■ About this exercise: A faithful, word-for-word copy of the data below is required, without pictures.

■ Provided material:
"""
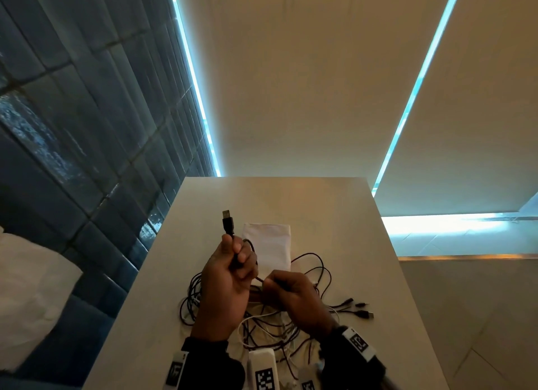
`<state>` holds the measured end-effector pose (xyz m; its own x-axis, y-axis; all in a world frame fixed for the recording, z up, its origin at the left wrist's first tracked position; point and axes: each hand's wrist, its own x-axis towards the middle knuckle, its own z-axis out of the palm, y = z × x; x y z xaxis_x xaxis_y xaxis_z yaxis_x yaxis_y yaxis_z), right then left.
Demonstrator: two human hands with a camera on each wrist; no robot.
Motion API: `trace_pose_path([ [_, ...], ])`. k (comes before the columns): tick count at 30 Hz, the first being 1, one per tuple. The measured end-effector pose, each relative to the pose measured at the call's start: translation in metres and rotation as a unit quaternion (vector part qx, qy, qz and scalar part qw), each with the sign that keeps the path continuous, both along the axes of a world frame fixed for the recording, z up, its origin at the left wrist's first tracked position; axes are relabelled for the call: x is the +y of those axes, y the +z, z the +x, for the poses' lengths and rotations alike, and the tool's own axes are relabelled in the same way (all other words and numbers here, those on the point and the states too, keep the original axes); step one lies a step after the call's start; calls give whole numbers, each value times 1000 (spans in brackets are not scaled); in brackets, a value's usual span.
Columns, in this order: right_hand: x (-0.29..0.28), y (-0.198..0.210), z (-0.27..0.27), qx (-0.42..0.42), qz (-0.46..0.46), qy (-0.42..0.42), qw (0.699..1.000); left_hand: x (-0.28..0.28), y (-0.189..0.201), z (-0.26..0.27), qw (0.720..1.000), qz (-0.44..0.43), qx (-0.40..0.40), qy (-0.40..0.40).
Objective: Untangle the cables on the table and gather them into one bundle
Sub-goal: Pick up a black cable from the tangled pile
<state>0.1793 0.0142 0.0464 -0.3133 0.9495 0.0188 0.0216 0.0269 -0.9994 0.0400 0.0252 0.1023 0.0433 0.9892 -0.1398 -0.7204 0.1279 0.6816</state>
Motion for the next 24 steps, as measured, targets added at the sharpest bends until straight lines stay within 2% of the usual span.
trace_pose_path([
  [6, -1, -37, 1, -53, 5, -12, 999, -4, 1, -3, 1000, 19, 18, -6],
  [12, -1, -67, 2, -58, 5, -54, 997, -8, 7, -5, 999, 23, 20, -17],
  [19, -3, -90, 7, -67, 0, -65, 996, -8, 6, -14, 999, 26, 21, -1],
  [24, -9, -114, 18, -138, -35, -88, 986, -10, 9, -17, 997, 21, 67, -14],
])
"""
■ Written solution:
`<state>` holds the measured end-effector pose (xyz m; its own x-axis, y-axis; all in a world frame fixed for the recording, z up, its origin at the left wrist's first tracked position; point and axes: each hand's wrist, its own x-axis towards the middle knuckle, its own z-axis out of the palm, y = z × x; x y z xaxis_x xaxis_y xaxis_z yaxis_x yaxis_y yaxis_z), right then left.
Demonstrator: two human hands with a camera on each wrist; no robot.
Motion API: `trace_pose_path([ [_, ...], ])`. k (comes before the columns): tick count at 30 Hz, the first being 1, one per tuple. The measured end-effector pose, each relative to the pose measured at the call's start: translation in metres and rotation as a unit quaternion (vector part qx, qy, qz and scalar part qw), each with the sign that keeps the path continuous, both along the axes of a world frame fixed for the recording, z up, its origin at the left wrist's first tracked position; axes are relabelled for the call: x is the +y of those axes, y the +z, z the +x, for the poses' lengths and rotations alike, and the tool's own axes are relabelled in the same way (all other words and numbers here, those on the point and the states too, keep the original axes); step one lies a step after the call's start; calls give whole numbers, each value times 1000 (spans in brackets are not scaled); in brackets, a value's usual span.
Columns, in this order: right_hand: x (-0.29..0.28), y (-0.198..0.210), z (-0.27..0.27), qx (-0.42..0.42), qz (-0.46..0.46), qy (-0.42..0.42), qw (0.699..1.000); left_hand: x (-0.28..0.28), y (-0.189..0.201), z (-0.26..0.27), qw (0.720..1.000), qz (-0.44..0.43), qx (-0.40..0.40), qy (-0.40..0.40).
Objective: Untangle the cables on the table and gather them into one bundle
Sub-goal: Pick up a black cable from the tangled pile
<state>0.1793 0.0142 0.0464 -0.3133 0.9495 0.0188 0.0216 0.0269 -0.9994 0.0400 0.0252 0.1023 0.0433 0.9892 -0.1398 -0.7204 0.1279 0.6816</state>
Motion for the next 24 steps, as measured, targets added at the sharpest bends until straight lines stay within 2% of the usual span.
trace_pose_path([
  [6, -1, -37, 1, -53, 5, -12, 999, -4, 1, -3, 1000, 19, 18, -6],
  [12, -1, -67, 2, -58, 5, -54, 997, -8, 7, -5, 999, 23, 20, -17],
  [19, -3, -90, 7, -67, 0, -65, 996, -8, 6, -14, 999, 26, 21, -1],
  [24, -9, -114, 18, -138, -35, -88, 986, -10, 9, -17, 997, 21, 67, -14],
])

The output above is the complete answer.